→ **DATA FOR THE TASK**
* * * *
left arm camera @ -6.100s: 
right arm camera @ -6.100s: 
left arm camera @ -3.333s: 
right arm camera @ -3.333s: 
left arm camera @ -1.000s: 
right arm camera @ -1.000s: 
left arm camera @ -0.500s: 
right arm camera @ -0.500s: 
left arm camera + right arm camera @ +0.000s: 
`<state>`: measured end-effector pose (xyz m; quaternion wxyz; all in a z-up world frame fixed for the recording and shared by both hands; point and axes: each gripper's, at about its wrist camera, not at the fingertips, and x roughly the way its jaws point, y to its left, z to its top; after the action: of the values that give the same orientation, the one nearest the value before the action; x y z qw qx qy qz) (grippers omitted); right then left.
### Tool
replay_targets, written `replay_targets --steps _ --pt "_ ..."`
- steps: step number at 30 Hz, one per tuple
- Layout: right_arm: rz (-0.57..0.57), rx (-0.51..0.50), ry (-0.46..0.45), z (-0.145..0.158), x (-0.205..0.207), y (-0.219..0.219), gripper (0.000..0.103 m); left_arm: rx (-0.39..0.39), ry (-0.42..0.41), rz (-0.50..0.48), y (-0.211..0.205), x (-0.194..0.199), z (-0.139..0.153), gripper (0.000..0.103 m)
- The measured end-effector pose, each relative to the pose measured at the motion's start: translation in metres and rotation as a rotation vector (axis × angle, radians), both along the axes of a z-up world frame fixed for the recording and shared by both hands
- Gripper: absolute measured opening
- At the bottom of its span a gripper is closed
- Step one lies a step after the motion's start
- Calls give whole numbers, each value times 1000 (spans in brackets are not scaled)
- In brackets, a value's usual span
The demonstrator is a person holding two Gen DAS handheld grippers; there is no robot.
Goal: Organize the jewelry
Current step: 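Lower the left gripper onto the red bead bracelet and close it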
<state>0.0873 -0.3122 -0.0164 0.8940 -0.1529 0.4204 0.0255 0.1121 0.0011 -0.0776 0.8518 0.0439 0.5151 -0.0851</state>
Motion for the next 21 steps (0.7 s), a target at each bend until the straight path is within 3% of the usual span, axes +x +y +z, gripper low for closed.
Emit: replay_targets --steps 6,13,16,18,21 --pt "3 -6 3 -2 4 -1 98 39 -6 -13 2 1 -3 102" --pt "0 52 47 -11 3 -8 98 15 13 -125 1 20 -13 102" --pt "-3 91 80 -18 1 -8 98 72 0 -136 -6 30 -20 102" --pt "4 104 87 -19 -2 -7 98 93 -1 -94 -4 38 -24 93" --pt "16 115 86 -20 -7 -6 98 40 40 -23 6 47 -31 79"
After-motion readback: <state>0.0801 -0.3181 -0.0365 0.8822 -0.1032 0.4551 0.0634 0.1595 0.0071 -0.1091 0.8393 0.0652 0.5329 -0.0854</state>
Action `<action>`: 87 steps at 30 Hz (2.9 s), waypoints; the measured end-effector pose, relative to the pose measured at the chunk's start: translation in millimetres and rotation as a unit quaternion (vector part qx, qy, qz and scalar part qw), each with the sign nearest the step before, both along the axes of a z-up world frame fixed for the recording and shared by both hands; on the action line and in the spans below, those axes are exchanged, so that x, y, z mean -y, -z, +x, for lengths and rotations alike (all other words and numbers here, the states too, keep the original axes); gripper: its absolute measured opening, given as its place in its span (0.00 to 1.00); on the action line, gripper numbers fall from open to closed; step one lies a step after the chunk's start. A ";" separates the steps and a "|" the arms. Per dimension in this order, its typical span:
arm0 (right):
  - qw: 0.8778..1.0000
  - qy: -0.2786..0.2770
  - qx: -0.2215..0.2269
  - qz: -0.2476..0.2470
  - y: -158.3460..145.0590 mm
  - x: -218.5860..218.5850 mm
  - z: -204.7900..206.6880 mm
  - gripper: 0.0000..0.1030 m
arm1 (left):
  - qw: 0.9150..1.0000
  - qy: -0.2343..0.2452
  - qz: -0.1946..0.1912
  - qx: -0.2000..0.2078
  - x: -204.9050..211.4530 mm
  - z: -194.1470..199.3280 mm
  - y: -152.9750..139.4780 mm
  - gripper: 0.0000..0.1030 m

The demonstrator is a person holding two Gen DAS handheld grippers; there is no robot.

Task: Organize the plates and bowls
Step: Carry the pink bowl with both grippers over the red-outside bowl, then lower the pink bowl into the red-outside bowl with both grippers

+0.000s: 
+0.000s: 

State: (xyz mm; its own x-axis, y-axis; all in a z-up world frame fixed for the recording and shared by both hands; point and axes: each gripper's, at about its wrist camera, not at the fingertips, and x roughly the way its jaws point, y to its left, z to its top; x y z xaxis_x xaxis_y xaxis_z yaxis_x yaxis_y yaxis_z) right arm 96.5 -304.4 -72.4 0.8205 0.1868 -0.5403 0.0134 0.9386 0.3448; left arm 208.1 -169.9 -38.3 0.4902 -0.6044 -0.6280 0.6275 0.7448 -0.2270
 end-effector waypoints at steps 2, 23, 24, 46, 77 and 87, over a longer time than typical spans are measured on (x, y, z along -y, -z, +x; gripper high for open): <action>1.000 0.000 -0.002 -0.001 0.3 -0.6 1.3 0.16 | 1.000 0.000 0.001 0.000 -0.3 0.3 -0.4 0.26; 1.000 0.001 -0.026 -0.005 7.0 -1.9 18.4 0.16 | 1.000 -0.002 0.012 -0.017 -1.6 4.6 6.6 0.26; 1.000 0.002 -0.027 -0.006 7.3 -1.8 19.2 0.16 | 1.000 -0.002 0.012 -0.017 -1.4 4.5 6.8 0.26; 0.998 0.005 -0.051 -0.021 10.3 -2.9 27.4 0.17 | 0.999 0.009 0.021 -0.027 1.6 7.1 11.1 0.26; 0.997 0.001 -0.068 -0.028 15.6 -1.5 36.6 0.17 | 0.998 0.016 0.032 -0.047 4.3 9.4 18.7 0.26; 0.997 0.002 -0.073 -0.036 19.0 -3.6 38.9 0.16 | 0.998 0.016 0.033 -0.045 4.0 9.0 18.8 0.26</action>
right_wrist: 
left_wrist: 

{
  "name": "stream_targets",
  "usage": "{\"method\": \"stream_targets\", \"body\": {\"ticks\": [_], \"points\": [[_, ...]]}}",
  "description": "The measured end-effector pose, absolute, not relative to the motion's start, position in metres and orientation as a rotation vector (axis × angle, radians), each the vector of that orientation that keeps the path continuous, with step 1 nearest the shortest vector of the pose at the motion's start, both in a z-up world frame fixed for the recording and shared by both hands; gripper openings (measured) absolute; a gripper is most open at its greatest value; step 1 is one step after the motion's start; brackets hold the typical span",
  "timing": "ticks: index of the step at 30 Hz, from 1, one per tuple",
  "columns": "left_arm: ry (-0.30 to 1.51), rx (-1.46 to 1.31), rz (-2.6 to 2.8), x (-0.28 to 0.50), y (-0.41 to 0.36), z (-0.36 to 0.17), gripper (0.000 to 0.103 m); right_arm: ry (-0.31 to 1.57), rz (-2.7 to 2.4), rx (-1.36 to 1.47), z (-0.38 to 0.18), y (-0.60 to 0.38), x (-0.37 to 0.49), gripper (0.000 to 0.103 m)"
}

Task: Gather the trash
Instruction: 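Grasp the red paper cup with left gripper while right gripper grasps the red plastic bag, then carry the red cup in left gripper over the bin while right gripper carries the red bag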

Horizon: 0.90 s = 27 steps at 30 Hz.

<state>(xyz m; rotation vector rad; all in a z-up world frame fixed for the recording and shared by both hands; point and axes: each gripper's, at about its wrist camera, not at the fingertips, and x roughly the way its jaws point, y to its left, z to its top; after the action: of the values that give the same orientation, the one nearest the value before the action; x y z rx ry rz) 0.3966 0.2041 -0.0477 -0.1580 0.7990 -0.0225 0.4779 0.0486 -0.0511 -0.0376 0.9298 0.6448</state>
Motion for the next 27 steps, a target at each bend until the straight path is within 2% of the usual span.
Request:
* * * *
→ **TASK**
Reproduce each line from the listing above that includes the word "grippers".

→ **SOLUTION FOR THIS PROBLEM**
`<state>`: measured end-effector pose (xyz m; quaternion wxyz; all in a z-up world frame fixed for the recording and shared by both hands; point and axes: each gripper's, at about its wrist camera, not at the fingertips, and x roughly the way its jaws point, y to its left, z to its top; after the action: of the values that give the same orientation, the one nearest the value before the action; x y z qw qx qy qz) (grippers omitted); right then left.
The demonstrator is a person holding two Gen DAS handheld grippers; there is no robot.
The demonstrator is a person holding two Gen DAS handheld grippers; there is no robot.
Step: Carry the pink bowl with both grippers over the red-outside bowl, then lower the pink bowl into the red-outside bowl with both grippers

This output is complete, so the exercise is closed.